Conheça os pontos da negociação entre Israel e palestinos

  • Reprodução/BBC

    Estado palestino

    Os palestinos querem um Estado plenamente soberano e independente na Cisjordânia e na faixa de Gaza, com a capital em Jerusalém Oriental. Israel quer um Estado palestino desmilitarizado, presença militar no Vale da Cisjordânia da Jordânia e manutenção do controle de seu espaço aéreo e das fronteiras exteriores

  • Mohamad Torokman/Reuters

    Fronteiras e assentamentos judeus

    Os palestinos querem que Israel saia dos territórios que ocupou após a Guerra dos Seis Dias (1967) e desmantele por completo os assentamentos judeus que avançam a fronteira, considerados ilegais pela ONU. Qualquer área dada a Israel seria recompensada. Israel descarta voltar às fronteiras anteriores a 1967, mas aceita deixar partes da Cisjordânia se puder anexar os maiores assentamentos.

  • Cindy Wilk/UOL

    Jerusalém

    Israel anexou a área árabe da Jordânia após 1967 e não aceita a dividir Jerusalém por considerar o local o centro político e religioso da população judia. Já os palestinos querem o leste de Jerusalém como capital do futuro Estado da Palestina. O leste de Jerusalém é considerado um dos lugares sagrados do Islã. A comunidade não reconhece a anexação feita por Israel.

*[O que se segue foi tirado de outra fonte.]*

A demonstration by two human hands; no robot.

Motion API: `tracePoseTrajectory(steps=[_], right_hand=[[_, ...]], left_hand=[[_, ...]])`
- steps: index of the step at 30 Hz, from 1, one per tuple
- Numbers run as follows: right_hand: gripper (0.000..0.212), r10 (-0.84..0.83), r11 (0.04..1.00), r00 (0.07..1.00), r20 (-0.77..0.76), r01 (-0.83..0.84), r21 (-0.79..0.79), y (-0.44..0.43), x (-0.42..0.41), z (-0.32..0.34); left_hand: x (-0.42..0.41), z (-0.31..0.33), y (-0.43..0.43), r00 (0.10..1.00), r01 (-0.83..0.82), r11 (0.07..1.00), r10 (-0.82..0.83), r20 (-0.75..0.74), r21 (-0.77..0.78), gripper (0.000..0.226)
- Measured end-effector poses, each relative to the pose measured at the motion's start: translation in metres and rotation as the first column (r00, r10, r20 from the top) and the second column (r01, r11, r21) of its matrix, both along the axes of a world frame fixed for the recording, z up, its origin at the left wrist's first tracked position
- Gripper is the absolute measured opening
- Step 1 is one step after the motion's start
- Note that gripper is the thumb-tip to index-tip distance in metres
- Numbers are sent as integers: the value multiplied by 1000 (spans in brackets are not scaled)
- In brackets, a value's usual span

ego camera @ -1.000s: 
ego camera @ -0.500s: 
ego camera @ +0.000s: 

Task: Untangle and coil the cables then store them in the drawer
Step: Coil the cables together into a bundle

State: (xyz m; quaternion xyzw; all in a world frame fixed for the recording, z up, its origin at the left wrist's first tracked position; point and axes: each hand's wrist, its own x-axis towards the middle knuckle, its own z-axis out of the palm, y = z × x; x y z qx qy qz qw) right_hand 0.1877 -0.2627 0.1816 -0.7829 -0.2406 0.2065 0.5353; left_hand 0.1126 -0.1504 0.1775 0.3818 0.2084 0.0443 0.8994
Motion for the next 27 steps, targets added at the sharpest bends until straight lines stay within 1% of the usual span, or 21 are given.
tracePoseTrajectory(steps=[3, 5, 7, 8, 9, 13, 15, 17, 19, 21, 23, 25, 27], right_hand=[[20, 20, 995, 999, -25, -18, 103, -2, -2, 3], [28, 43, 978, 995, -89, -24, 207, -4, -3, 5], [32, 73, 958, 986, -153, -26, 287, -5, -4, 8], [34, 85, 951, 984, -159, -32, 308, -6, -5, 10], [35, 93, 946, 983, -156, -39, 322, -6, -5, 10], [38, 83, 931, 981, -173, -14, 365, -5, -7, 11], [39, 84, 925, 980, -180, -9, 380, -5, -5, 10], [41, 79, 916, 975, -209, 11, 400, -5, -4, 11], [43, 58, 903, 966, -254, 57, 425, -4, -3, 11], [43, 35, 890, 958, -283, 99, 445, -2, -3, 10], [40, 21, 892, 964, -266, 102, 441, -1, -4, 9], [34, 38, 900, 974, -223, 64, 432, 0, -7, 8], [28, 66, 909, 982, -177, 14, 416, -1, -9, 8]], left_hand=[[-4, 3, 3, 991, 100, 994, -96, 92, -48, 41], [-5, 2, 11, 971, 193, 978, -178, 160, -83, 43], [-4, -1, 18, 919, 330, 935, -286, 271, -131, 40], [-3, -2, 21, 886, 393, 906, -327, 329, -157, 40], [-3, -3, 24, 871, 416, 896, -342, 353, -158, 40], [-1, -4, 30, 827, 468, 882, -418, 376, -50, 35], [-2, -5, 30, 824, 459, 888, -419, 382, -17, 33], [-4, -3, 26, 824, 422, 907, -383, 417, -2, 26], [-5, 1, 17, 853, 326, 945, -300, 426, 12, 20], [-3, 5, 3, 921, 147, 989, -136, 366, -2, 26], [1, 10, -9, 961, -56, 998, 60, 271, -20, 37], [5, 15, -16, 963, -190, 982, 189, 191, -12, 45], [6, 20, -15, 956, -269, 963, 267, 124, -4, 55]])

  • Agência da ONU de Assistência aos Refugiados Palestinos

    Refugiados

    Há cerca de 5 milhões de refugiados palestinos, a maioria deles descendentes dos 760 mil palestinos que foram expulsos de suas terras na criação do Estado de Israel, em 1948. Os palestinos exigem que Israel reconheça seu "direito ao retorno", o que Israel rejeita por temer a destruição do Estado de Israel pela demografia. Já Israel quer que os palestinos reconheçam seu Estado.

  • Mahfouz Abu / EFE

    Segurança

    Israel teme que um Estado palestino caia nas mãos do grupo extremista Hamas e seja usado para atacar os judeus. Por isso, insiste em manter medidas de segurança no vale do rio Jordão e pedem que o Estado palestino seja amplamente desmilitarizado. Já os palestinos querem que seu Estado tenha o máximo de atributos de um Estado comum.

  • Abbas Momani/AFP

    Água

    Israel controla a maioria das fontes subterrâneas da Cisjordânia. Os palestinos querem uma distribuição mais igualitária do recurso.